> Source data:
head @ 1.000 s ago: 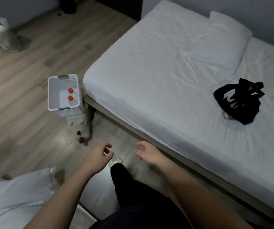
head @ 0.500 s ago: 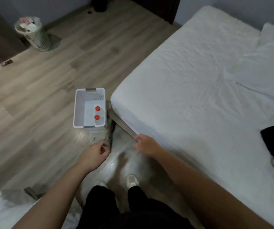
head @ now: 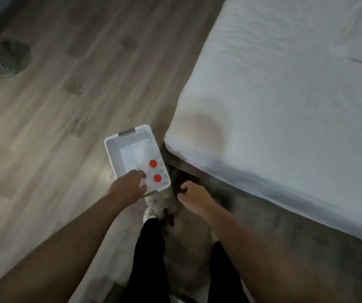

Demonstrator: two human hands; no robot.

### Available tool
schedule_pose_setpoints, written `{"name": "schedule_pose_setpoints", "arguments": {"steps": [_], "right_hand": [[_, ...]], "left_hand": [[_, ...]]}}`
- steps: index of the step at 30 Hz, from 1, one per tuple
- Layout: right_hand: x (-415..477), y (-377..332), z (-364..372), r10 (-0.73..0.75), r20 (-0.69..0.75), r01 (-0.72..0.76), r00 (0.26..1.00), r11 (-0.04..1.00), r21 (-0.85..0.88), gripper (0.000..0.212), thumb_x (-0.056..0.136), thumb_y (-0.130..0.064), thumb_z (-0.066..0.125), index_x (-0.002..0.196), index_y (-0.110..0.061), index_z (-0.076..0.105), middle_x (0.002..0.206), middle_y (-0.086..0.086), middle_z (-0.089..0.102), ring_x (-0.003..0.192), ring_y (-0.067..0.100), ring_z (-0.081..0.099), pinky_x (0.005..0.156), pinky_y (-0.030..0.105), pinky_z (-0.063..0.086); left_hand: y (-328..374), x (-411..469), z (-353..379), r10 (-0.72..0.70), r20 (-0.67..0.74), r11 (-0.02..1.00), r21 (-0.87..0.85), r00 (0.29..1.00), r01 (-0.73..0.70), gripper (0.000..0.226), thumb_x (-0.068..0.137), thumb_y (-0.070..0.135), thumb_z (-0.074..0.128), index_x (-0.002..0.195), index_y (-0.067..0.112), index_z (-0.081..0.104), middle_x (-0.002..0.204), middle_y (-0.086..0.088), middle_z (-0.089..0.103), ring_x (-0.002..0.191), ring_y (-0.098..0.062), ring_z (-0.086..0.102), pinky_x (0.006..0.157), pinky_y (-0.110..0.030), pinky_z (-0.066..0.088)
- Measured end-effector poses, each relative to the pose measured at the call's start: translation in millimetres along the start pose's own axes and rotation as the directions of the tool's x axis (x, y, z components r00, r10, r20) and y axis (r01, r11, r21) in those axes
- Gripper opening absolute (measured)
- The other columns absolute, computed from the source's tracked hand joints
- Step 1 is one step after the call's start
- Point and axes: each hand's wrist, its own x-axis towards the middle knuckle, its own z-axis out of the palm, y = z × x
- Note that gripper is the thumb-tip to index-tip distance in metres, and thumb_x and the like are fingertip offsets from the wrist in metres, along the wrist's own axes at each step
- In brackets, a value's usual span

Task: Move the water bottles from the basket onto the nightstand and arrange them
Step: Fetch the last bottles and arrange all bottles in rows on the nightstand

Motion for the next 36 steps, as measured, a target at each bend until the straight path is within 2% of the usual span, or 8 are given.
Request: {"name": "schedule_pose_setpoints", "arguments": {"steps": [7, 14, 17, 19, 23, 28, 32, 36], "right_hand": [[108, -37, 72, 0.148, -0.08, -0.138, 0.986, 0.983, 0.12, 0.03, 0.095, -0.038, 0.048, 0.119, -0.02, 0.049, 0.109, 0.001, 0.063, 0.097, 0.019, 0.063, 0.08, 0.028, 0.049], [192, -37, 117, 0.28, -0.12, -0.26, 0.952, 0.952, 0.162, 0.024, 0.098, -0.029, 0.045, 0.119, -0.018, 0.049, 0.102, 0.004, 0.065, 0.088, 0.018, 0.064, 0.083, 0.033, 0.054], [216, -34, 131, 0.398, -0.071, -0.381, 0.915, 0.908, 0.175, 0.012, 0.093, -0.039, 0.053, 0.097, -0.028, 0.052, 0.093, 0.0, 0.064, 0.083, 0.017, 0.063, 0.083, 0.037, 0.054], [223, -31, 134, 0.43, -0.068, -0.414, 0.9, 0.894, 0.173, 0.012, 0.09, -0.04, 0.055, 0.09, -0.029, 0.051, 0.087, -0.001, 0.063, 0.079, 0.019, 0.062, 0.081, 0.037, 0.053], [206, -34, 126, 0.318, -0.151, -0.3, 0.936, 0.945, 0.132, 0.019, 0.097, -0.031, 0.046, 0.106, -0.017, 0.057, 0.095, 0.004, 0.066, 0.087, 0.021, 0.065, 0.086, 0.036, 0.052], [147, -45, 83, 0.205, -0.229, -0.174, 0.952, 0.974, 0.149, 0.021, 0.095, -0.036, 0.046, 0.105, -0.02, 0.057, 0.092, 0.001, 0.067, 0.077, 0.015, 0.062, 0.075, 0.028, 0.051], [79, -46, 48, 0.178, -0.281, -0.123, 0.943, 0.972, 0.202, 0.021, 0.094, -0.039, 0.047, 0.103, -0.023, 0.058, 0.089, -0.001, 0.067, 0.069, 0.012, 0.057, 0.067, 0.025, 0.047], [2, -30, 17, 0.161, -0.382, -0.089, 0.91, 0.976, 0.198, 0.029, 0.088, -0.046, 0.045, 0.106, -0.026, 0.058, 0.092, 0.0, 0.069, 0.081, 0.022, 0.066, 0.076, 0.034, 0.054]], "left_hand": [[-33, 127, 23, 0.218, 0.096, 0.947, 0.222, 0.971, -0.234, 0.051, 0.09, 0.032, 0.057, 0.137, 0.024, 0.037, 0.131, -0.003, 0.049, 0.105, -0.021, 0.06, 0.087, -0.035, 0.053], [-47, 200, 62, 0.383, 0.338, 0.689, 0.516, 0.86, -0.51, 0.057, 0.093, 0.035, 0.051, 0.143, 0.026, 0.026, 0.128, -0.007, 0.054, 0.106, -0.023, 0.059, 0.089, -0.035, 0.048], [-49, 216, 70, 0.398, 0.383, 0.638, 0.538, 0.834, -0.551, 0.058, 0.093, 0.041, 0.048, 0.145, 0.026, 0.025, 0.121, -0.006, 0.06, 0.103, -0.022, 0.062, 0.089, -0.035, 0.05], [-45, 220, 71, 0.396, 0.395, 0.66, 0.505, 0.829, -0.556, 0.059, 0.093, 0.044, 0.048, 0.145, 0.026, 0.027, 0.125, -0.005, 0.059, 0.108, -0.021, 0.06, 0.092, -0.034, 0.048], [-42, 213, 54, 0.387, 0.356, 0.745, 0.422, 0.85, -0.516, 0.055, 0.092, 0.044, 0.05, 0.142, 0.03, 0.034, 0.125, -0.001, 0.061, 0.11, -0.018, 0.059, 0.092, -0.032, 0.048], [-41, 168, 12, 0.385, 0.251, 0.831, 0.324, 0.888, -0.452, 0.054, 0.089, 0.048, 0.053, 0.139, 0.035, 0.039, 0.119, 0.003, 0.065, 0.105, -0.013, 0.062, 0.087, -0.029, 0.049], [-15, 116, -23, 0.387, 0.145, 0.871, 0.267, 0.911, -0.413, 0.043, 0.086, 0.045, 0.059, 0.128, 0.035, 0.052, 0.11, 0.006, 0.069, 0.093, -0.009, 0.064, 0.078, -0.024, 0.049], [36, 49, -50, 0.394, 0.036, 0.902, 0.176, 0.918, -0.394, 0.024, 0.085, 0.042, 0.061, 0.108, 0.034, 0.062, 0.094, 0.006, 0.071, 0.077, -0.01, 0.061, 0.073, -0.027, 0.051]]}}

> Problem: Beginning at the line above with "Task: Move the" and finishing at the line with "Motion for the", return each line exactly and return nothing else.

> Finished exercise:
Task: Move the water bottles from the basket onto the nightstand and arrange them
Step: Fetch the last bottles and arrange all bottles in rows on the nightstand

Motion for the next 36 steps, as measured, a target at each bend until the straight path is within 2% of the usual span, or 8 are given.

The exercise is now finished.